Spruch des Haftungsbescheides (§ 171 WAO) ist die Geltendmachung der Haftung für einen bestimmten Abgabenbetrag einer bestimmten Abgabe. Damit wird die Sache des konkreten Haftungsverfahrens und insoweit auch der Rahmen für die Abänderungsbefugnis der Abgabenbehörde zweiter Instanz im Berufungsverfahren im Sinne des § 224 Abs. 2 WAO festgelegt (vgl. das hg. Erkenntnis vom 27. März 2008, 2005/13/0047).

Mit Bescheid vom 18. Mai 2006 wurde der Beschwerdeführer zur Haftung für den vom Oktober 1998 bis März 1999 entstandenen Rückstand an "Vergnügungssteuer im Betrag von insgesamt EUR 11.802,95" herangezogen. Aus der Begründung ergibt sich, dass der im Spruch genannte Betrag auch Pfändungsgebühren umfasst. Selbst wenn man die Ansicht vertreten wollte, dass der - an sich eindeutig gefasste - Spruch damit auch die Haftung für die Pfändungsgebühren bewirken würde, so kann dies aber keineswegs auch für den Säumniszuschlag und den Verspätungszuschlag gelten. Die Ausdehnung der Haftung auf die genannten Nebenansprüche wurde im Ergebnis - die Berufungsvorentscheidung gehört nicht mehr dem Rechtsbestand an - erstmals durch den angefochtenen Bescheid bewirkt. Damit hat aber die belangte Behörde den Beschwerdeführer insoweit erstmalig zur Haftung herangezogen. Sie hat damit eine Entscheidung getroffen, die in die Zuständigkeit der Abgabenbehörde erster Instanz fällt (vgl. das hg. Erkenntnis vom 27. Februar 2008, 2005/13/0098, mwN).

Die Unzuständigkeit der belangten Behörde führt im verwaltungsgerichtlichen Verfahren gemäß § 42 Abs. 2 Z 2 VwGG auch dann, wenn sie vom Beschwerdeführer nicht geltend gemacht wurde, zur Aufhebung des angefochtenen Bescheides (vgl. das hg. Erkenntnis vom 27. Juli 1994, 92/13/0175).

Da der Aufhebungsgrund der Unzuständigkeit der belangten Behörde jenem der inhaltlichen Rechtswidrigkeit vorgeht (vgl.
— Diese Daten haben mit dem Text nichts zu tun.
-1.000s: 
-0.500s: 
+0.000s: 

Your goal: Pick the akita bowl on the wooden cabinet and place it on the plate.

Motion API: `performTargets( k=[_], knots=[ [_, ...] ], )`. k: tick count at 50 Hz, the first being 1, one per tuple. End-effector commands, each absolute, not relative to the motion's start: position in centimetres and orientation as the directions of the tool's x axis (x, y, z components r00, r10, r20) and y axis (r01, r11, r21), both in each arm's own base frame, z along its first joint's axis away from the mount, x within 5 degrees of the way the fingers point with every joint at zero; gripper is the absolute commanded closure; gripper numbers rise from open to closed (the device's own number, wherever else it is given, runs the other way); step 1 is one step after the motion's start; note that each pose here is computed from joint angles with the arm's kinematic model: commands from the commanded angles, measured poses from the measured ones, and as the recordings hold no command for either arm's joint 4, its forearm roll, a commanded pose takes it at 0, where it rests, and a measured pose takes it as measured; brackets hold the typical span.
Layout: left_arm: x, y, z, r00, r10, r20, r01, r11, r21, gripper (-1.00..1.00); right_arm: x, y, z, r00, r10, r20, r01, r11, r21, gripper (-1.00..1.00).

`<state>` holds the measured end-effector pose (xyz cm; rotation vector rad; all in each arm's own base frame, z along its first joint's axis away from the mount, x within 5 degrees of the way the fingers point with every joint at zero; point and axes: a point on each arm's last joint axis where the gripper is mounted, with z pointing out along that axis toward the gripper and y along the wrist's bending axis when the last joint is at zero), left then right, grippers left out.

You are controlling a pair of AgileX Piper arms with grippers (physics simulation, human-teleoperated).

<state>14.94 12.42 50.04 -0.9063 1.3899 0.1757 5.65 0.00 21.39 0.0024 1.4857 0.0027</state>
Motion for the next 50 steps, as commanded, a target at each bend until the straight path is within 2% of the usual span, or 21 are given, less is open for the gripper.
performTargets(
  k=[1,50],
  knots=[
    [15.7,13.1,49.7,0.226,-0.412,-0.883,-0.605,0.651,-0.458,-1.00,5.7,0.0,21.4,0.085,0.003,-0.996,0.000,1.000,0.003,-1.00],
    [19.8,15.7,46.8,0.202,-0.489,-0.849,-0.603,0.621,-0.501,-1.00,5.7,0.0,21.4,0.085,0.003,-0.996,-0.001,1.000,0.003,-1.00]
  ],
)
Oberndorfer, Die österreichische Verwaltungsgerichtsbarkeit, 167, mwN), war der angefochtene Bescheid sowohl hinsichtlich des Verspätungszuschlages als auch hinsichtlich des Säumniszuschlages wegen Unzuständigkeit der belangten Behörde aufzuheben.

Im Übrigen erweist sich die Beschwerde als unbegründet und war daher gemäß § 42 Abs. 1 VwGG abzuweisen.

Die Kostenentscheidung gründet sich im Rahmen des gestellten Begehrens auf die §§ 47 ff VwGG iVm der Verordnung BGBl. II Nr. 455/2008. Das Kostenmehrbegehren war abzuweisen, weil mit dem Pauschbetrag für Schriftsatzaufwand bereits die Umsatzsteuer abgegolten wird.